Management of Adult Onset Familial Hemophagocytic Lymphohistiocytosis (FHL): A Dilemma

Background: Perforin gene (PRF1) mutations cause the familial form of hemophagocytic lymphohistiocytosis (HLH). Case presentation: Here, we report a 36-year-old male with familial HLH, who was initially thought to be secondary HLH and was treated accordingly. It is only after a relapse, patient was screened for FHL which revealed perforin deficiency due to previously reported c.694C>T (p.Arg232Cys) mutation. However, till the decision of HSCT could be made, the patient succumbed to the disease. Conclusion: Often, HLH in adults is usually attributed to an infectious etiology without a full genetic workup being undertaken.
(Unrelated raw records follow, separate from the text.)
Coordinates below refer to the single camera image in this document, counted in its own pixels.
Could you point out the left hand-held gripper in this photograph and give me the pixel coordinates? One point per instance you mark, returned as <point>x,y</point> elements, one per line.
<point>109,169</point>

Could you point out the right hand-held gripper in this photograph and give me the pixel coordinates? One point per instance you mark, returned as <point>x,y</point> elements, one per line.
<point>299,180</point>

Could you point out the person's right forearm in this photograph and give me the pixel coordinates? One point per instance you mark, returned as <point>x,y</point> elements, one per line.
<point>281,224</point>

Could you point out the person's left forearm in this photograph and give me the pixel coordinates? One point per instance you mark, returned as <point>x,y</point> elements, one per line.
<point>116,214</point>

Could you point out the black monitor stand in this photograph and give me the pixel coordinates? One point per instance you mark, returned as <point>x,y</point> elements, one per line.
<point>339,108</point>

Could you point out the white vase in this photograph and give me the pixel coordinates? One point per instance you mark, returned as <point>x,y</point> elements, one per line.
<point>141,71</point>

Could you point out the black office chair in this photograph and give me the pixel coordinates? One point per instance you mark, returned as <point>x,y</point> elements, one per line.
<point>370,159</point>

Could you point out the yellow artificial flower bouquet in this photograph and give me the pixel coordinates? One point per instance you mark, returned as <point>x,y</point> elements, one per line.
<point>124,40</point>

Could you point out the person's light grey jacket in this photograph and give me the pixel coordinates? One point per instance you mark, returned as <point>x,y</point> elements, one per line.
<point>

This not only causes delay in diagnosis, but also adversely affects the management of the patient. It is seen that though in few patients, the onset of HLH is delayed; the outcome remains poor as in classical severe perforin deficiency patients. Hence, it is essential to screen all the patients fitting into HLH criteria irrespective of the age of onset and identify the underlying genetic defect. Even patients with adult onset FHL have a fatal outcome unless treated with HSCT and hence prompt initiation of immunosuppressive and early HSCT is essential for the long term survival.